6. Il résulte des dispositions précitées de l’article 1-1 de la loi du 13 septembre 1984 que le bénéfice de la prolongation d’activité ne peut avoir pour effet de maintenir le fonctionnaire concerné en activité au-delà de la durée des services liquidables lui permettant d’obtenir une pension à taux plein. Ainsi, un fonctionnaire ne peut acquérir de nouveaux droits à pension postérieurement à la date à laquelle il atteint la limite d’âge s’il n’entre pas dans les prévisions des dispositions qui permettent son maintien en fonctions au-delà de cette limite. Il en résulte que, si la décision prise par son ministre gestionnaire de maintien d’un fonctionnaire en activité au-delà de la limite d’âge est créatrice de droits pour l’intéressé en ce qui concerne ce maintien, cette décision ne s’impose pas, s’agissant des droits en matière de retraite, au ministre chargé des pensions qui est seul compétent pour liquider la pension de retraite du fonctionnaire concerné et ne crée donc pas au profit de celui-ci un droit à la prise en compte, lors de la liquidation, des trimestres travaillés au-delà de la limite d’âge.
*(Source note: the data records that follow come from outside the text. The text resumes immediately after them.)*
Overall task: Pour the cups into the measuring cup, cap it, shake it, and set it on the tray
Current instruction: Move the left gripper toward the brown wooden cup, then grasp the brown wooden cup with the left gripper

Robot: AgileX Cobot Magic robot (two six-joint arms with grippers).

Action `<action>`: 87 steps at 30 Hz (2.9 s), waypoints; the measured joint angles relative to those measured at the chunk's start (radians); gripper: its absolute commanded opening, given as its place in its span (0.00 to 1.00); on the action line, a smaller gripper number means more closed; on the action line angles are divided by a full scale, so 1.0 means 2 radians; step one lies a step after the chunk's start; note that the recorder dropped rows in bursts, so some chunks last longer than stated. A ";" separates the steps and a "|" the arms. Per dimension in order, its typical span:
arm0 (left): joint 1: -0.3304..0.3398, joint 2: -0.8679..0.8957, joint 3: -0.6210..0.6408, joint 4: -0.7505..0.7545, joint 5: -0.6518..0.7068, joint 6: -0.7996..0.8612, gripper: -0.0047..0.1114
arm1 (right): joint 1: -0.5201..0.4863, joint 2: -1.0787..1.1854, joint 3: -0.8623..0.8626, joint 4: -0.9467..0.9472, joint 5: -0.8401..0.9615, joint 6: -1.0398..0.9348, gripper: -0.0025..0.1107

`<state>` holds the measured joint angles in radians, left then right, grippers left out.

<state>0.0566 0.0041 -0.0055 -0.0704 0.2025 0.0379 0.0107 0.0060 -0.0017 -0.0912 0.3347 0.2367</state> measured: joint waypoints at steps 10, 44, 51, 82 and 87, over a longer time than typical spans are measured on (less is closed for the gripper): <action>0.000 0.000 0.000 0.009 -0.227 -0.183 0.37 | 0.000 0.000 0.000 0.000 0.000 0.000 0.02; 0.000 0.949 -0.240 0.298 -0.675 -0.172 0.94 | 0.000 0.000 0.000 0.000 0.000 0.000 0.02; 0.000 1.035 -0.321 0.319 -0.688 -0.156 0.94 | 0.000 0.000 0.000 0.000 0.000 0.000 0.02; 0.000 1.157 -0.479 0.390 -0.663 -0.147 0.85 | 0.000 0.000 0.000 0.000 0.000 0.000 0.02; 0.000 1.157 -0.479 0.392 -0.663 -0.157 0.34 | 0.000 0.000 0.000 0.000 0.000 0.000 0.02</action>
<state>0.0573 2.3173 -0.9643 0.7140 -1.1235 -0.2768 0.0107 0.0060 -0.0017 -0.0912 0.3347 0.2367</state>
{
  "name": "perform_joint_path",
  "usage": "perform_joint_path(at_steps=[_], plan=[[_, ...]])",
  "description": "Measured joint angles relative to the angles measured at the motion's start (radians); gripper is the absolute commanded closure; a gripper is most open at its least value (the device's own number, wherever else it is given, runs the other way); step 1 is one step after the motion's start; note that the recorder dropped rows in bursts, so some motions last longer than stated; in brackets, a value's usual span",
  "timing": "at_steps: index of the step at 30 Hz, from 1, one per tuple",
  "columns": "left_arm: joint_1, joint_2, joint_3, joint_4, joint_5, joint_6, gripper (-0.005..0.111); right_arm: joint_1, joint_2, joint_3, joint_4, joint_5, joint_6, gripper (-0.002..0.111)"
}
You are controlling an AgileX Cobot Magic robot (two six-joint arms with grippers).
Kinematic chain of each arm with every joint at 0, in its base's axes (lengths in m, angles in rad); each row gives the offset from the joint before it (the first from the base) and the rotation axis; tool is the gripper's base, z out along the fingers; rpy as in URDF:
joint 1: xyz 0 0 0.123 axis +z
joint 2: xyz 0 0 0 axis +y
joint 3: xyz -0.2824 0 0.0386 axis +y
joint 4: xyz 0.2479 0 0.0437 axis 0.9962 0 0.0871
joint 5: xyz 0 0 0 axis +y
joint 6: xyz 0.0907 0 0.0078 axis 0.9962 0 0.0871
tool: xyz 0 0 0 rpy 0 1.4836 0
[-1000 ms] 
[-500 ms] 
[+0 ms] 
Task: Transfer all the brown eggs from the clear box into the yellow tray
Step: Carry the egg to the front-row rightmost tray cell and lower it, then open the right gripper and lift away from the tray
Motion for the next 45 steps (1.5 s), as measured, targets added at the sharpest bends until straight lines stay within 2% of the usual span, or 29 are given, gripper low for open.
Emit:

7. Il résulte de l’instruction que, par un arrêté du 4 juin 2014, l’administration pénitentiaire a accordé à M. D un maintien en activité pour une période de deux ans et six mois à compter du 26 octobre 2014, date à laquelle l’intéressé était frappé par la limite d’âge suite à son recul d’une année accordé par un précédent arrêté du 6 mai 2013. Il est constant que la condition de durée d’assurance minimale à la retraite, à taux plein, pour M. D en tant que fonctionnaire relevant du personnel du corps de surveillance de l’administration pénitentiaire était alors de 164 trimestres. Or, il résulte de l’instruction qu’à la date du 31 décembre 2015, le requérant avait atteint ce nombre de trimestres nécessaire à une retraite à taux plein. Ainsi, il n’entrait plus à compter de cette date dans les prévisions de l’article 1-1 de la loi du 13 septembre 1984 qui réservent le bénéfice de la prolongation d’activité aux agents qui ne justifient pas, lorsqu’ils atteignent la limite d’âge de leur grade, d’une durée de services permettant d’obtenir une pension à taux plein. Dans ces conditions, les dispositions précitées de l’article 1-1 de la loi du 13 septembre 1984 faisaient obstacle à ce que la prolongation dont M. D a bénéficié après le 31 décembre 2015, alors qu’il justifiait d’une durée de services lui permettant d’obtenir une pension à taux plein, lui permettent d’acquérir de nouveaux droits à pension postérieurement à l’atteinte de la limite d’âge. La circonstance qu’au jour de l’arrêté du 4 juin 2014 lui accordant un maintien en activité jusqu’au 25 avril 2017, ses sept années de services effectuées en tant qu’auxiliaire de l’éducation nationale du 6 janvier 1981 au 13 mars 1988 n’avaient pas été prises en compte malgré leur rachat entre 2002 et 2009 et n’apparaissaient pas dans sa fiche carrière, permettant à l’administration pénitentiaire d’accéder légitimement à sa demande, n’était pas de nature à lui permettre d’acquérir de nouveaux droits à pension au-delà du 31 décembre 2015. En outre, il résulte de l’instruction que cette même administration n’était pas sans connaître la situation de l’intéressé dès lors qu’à deux reprises, le 3 septembre 2015 et le 2 septembre 2019, M. D avait adressé au directeur des ressources humaines du centre pénitentiaire de Moulins-Yseure où il était alors affecté, des courriers relatant l’absence de prise en compte de ces sept années. Par suite, le moyen selon lequel la prolongation accordée était justifiée devra être écarté.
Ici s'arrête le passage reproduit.